Your objective.
Once you find the line with "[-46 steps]" in the entries below, print it and each line after it up to and including the line with "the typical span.", exactly, without pictures.

Data excerpts
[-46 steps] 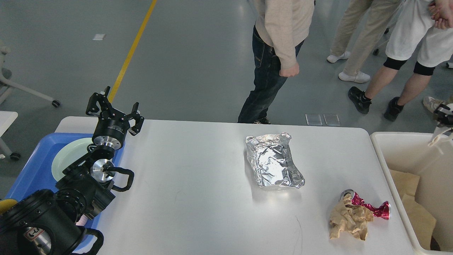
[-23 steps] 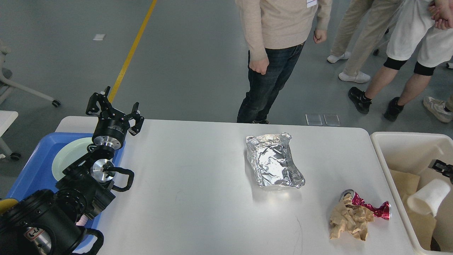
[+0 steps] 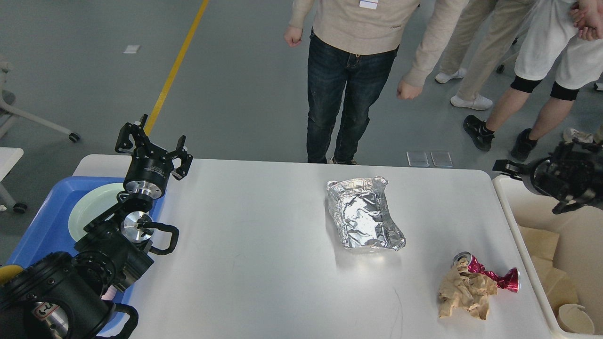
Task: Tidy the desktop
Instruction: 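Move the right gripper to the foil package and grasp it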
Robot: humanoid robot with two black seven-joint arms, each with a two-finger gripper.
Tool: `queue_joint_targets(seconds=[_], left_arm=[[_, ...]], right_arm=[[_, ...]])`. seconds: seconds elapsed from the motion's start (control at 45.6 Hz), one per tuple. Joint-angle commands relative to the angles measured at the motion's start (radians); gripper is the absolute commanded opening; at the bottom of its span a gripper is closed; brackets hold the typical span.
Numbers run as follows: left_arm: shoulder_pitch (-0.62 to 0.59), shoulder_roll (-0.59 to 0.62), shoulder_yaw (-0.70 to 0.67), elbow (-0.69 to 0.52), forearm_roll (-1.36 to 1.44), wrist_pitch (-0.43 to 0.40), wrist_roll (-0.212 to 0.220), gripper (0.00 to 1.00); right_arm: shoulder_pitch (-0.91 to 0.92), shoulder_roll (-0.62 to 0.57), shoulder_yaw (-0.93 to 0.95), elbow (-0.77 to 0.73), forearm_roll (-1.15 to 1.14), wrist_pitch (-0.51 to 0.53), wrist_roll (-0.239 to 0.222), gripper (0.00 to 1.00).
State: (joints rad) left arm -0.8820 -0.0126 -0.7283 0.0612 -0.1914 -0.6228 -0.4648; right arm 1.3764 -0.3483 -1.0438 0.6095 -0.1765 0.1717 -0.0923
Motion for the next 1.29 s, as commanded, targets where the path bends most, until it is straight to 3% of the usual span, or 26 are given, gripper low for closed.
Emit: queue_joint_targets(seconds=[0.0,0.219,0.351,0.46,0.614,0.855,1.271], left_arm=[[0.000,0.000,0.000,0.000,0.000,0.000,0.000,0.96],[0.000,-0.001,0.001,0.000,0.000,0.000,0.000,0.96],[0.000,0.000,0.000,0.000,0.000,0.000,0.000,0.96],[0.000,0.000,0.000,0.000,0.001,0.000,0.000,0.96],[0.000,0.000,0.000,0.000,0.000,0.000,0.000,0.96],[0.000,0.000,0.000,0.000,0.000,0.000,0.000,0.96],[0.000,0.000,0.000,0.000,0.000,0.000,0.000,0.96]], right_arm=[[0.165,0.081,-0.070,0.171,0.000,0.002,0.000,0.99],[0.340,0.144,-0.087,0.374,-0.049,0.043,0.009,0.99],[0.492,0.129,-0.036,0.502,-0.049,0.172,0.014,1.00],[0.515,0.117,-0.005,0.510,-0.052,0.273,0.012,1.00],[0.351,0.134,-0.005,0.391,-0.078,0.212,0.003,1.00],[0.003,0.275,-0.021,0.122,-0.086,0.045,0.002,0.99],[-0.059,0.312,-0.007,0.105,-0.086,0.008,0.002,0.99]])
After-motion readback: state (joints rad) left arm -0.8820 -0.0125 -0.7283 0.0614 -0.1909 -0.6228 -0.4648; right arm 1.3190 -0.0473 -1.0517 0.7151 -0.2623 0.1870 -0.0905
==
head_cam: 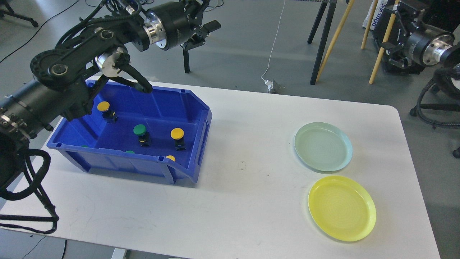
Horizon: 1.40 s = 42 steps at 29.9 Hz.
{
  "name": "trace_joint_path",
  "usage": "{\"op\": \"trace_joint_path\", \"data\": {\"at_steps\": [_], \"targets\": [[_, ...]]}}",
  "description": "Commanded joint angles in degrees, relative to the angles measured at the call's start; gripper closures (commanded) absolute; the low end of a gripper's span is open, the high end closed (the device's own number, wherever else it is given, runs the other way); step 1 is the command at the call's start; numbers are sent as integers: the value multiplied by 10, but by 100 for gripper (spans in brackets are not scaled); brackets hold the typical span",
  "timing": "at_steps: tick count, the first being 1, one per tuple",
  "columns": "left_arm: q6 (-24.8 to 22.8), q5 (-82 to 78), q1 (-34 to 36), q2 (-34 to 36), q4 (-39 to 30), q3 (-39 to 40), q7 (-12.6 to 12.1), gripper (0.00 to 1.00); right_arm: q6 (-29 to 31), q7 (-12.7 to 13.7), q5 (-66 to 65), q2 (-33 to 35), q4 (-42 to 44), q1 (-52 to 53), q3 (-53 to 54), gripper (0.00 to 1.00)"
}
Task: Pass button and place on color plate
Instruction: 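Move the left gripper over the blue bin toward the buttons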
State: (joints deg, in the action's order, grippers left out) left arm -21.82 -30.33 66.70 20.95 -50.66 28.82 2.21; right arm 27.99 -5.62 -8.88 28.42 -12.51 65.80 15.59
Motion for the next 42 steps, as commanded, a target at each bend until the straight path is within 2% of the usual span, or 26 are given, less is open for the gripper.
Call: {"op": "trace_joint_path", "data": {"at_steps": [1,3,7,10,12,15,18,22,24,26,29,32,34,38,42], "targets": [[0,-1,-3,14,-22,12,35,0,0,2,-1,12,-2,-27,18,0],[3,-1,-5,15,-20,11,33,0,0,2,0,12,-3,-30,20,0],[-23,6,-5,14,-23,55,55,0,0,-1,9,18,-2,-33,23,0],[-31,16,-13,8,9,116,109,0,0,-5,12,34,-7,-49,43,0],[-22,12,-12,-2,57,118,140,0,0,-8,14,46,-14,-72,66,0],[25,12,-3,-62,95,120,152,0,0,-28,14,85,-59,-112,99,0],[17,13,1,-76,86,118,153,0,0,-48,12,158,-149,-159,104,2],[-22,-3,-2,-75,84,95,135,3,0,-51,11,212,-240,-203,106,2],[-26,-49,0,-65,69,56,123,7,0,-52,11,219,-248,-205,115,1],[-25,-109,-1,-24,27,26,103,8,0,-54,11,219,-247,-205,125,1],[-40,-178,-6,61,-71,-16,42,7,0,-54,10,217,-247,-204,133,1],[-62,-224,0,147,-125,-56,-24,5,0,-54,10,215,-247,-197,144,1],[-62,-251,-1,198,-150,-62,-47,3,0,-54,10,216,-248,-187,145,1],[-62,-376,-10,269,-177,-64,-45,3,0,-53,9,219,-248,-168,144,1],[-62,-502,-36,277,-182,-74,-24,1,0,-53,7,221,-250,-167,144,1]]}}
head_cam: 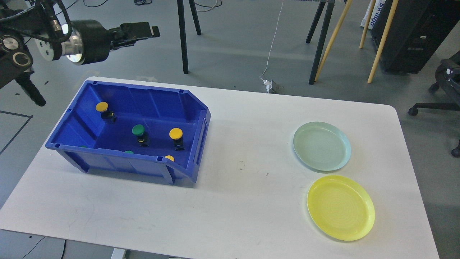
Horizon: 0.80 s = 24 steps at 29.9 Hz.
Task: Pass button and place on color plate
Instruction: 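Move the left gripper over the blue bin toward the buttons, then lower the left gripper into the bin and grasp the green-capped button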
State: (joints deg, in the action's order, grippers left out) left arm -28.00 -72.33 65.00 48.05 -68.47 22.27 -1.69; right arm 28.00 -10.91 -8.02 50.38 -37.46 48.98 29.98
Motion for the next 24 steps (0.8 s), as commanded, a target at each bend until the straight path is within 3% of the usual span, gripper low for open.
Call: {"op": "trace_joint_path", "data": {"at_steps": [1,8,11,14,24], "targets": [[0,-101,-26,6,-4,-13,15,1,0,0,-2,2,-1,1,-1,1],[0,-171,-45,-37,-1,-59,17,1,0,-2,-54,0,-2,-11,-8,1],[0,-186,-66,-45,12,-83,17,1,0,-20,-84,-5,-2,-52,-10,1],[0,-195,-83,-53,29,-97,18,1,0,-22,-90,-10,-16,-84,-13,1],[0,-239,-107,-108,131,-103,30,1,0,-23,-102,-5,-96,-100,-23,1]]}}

Response.
[-46 steps] 
[-23 steps] 
[+0 steps] 
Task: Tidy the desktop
Instruction: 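Move the right gripper to the foil package and grasp it
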Robot: humanoid robot with two black seven-joint arms, each with a two-finger gripper.
Tool: `queue_joint_targets(seconds=[_], left_arm=[[_, ...]], right_arm=[[_, ...]])`. seconds: seconds elapsed from the motion's start (control at 45.6 Hz), one per tuple. Joint-angle commands relative to the angles measured at the motion's start (radians); gripper is the absolute commanded opening; at the bottom of its span a gripper is closed; brackets hold the typical span.

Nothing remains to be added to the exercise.